-
- T E Nash, O H Del Brutto, J A Butman, T Corona, A Delgado-Escueta, R M Duron, C A W Evans, R H Gilman, A E Gonzalez, J A Loeb, M T Medina, S Pietsch-Escueta, E J Pretell, O M Takayanagui, W Theodore, V C W Tsang, and H H Garcia.
- Laboratory of Parasitic Diseases, National Institute of Allergy and Infectious Diseases, National Institutes of Health, Bethesda, MD 20892, USA. tnash@niaid.nih.gov
- Neurology. 2004 Jun 8; 62 (11): 1934-8.

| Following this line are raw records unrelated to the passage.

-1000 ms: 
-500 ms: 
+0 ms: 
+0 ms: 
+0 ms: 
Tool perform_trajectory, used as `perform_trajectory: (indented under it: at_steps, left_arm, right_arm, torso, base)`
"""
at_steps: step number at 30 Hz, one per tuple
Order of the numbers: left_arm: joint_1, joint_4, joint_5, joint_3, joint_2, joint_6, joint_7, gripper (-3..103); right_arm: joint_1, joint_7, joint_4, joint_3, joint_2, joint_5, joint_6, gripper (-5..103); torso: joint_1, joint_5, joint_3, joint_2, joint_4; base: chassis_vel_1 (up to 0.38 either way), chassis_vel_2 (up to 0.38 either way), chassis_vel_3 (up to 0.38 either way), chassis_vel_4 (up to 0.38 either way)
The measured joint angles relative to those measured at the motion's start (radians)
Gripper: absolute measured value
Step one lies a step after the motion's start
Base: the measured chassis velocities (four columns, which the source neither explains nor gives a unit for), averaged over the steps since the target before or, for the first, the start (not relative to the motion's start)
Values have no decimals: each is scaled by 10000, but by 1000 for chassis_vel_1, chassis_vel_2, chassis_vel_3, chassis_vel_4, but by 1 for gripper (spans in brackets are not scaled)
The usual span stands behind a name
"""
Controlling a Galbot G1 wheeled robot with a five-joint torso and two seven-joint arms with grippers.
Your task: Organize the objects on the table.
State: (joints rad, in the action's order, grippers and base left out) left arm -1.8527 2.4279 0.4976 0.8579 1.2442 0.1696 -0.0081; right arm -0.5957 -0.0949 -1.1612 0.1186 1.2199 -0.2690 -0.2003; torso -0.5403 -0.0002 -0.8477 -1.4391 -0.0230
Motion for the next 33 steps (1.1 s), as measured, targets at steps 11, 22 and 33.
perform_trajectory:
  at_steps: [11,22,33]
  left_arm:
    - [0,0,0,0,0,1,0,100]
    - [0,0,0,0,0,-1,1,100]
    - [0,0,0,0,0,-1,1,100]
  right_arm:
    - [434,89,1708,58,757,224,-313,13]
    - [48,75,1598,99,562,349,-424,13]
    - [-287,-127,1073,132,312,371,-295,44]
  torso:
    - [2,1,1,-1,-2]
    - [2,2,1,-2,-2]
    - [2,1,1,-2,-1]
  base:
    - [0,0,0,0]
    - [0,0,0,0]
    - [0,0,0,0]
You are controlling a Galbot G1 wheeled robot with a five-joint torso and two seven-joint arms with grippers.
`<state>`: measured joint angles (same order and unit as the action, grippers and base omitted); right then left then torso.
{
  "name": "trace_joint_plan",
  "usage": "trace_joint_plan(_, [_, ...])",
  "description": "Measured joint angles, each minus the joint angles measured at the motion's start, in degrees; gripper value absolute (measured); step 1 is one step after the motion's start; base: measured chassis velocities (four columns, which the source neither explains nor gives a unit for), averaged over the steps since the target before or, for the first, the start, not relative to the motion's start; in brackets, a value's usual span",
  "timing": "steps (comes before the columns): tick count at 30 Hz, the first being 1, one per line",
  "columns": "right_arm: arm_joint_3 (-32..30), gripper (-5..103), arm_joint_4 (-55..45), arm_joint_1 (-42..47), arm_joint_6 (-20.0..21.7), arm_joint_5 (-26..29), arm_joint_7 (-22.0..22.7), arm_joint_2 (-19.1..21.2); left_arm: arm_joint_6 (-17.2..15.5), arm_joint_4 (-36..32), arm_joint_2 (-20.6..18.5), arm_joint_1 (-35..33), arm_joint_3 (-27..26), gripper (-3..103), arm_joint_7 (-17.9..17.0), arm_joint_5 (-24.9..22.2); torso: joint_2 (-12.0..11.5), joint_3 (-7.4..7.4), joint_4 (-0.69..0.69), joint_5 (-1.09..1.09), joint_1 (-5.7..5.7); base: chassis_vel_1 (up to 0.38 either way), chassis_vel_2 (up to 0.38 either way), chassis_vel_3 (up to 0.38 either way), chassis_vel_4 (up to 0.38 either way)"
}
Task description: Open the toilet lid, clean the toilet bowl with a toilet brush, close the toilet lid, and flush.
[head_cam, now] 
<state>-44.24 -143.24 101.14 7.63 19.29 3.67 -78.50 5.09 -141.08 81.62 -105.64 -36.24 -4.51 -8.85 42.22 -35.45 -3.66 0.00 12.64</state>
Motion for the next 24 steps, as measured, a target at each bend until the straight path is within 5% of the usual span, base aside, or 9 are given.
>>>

AbstractNeurocysticercosis is responsible for increased rates of seizures and epilepsy in endemic regions. The most common form of the disease, chronic calcific neurocysticercosis, is the end result of the host's inflammatory response to the larval cysticercus of Taenia solium. There is increasing evidence indicating that calcific cysticercosis is not clinically inactive but a cause of seizures or focal symptoms in this population. Perilesional edema is at times also present around implicated calcified foci. A better understanding of the natural history, frequency, epidemiology, and pathophysiology of calcific cysticercosis and associated disease manifestations is needed to define its importance, treatment, and prevention.